From 100 g of bismuth irradiated for 270 days in a reactor channel, 1 curie of polonium could be obtained 210 can be obtained. The bismuth oxide is dissolved in a normal nitric acid solution and the solution obtained in contact with activated carbon with a grain size between 0.05 and 1 mm for 19 hours brought.

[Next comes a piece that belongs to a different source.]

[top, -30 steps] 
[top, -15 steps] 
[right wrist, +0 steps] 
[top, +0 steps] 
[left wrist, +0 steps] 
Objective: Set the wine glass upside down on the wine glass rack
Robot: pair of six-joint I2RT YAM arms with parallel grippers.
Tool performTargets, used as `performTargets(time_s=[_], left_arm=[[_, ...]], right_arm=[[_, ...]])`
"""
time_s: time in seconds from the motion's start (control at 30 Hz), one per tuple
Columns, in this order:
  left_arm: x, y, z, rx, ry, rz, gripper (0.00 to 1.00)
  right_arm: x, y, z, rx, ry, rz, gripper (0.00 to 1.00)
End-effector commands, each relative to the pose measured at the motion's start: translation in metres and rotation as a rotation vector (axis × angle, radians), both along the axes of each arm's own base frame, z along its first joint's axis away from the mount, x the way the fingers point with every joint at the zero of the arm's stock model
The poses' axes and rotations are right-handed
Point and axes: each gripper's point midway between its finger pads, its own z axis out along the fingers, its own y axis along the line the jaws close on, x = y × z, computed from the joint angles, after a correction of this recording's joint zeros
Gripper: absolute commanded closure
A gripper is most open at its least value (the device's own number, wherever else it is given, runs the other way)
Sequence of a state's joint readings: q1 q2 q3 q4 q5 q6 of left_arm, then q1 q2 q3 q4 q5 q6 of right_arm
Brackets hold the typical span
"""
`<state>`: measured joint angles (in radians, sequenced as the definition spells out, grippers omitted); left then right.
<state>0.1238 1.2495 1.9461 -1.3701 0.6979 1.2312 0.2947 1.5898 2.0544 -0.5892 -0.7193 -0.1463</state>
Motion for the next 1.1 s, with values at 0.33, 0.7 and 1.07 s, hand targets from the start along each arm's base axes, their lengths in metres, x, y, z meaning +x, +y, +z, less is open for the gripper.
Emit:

During this time, 75% of the polonium present in the solution accumulates (on the activated carbon). The amount of Wistnüt carried along is a maximum of 5 ppm (• limit, for analytical evidence). The enrichment factor F can easily be calculated, it is given by the equation:

F =

(KL)

\ Bl /End

/ Po \

Ibt)

beginning

In this example, an enrichment factor of greater than or equal to 150,000 is achieved while values above around 2500 can hardly be achieved with the method that is usually used. the The starting solution is again brought into contact with activated charcoal for 19 hours, and one arrives at so for the recovery of the polonium residue and a total adsorption yield in the region of 100%. The desorption was achieved by oxidizing the powdered activated carbon with concentrated HNO3 performed.

Claims (4)

Patent claims: 1. Process for the production of polonium from a bismuth and polonium containing Mix by dissolving this mixture in a solution of a strong mineral acid and Separation of the polonium by selective adsorption, characterized in that that the bismuth and polonium containing solution to separate the polonium with Bringing activated carbon into contact and the activated carbon for desorption of the adsorbed polonium treated with an acidic solution. 2. The method according to claim 1, characterized in that the solution is a strong Mineral acid is a nitric acid or hydrochloric acid solution, the normality of which is between 0.5 and 2N and preferably in the region of 1N. i ODD UO4 5 6 3. The method according to claims 1 or 2, activated carbon in hydrochloric acid solution with metallic characterized in that the loaded silver is brought into contact. Activated carbon up to a grain size between 2000 5. The method according to claims 1 or 2, and 500 μ crushed and with more concentrated characterized in that the loaded Nitric acid oxidizes. 5 activated carbon with a solution of nitric acid 4. The method according to claims 1 or 2, a normality between 5 and 7 N and before characterized in that the loaded one washes preferably in the region of 6N.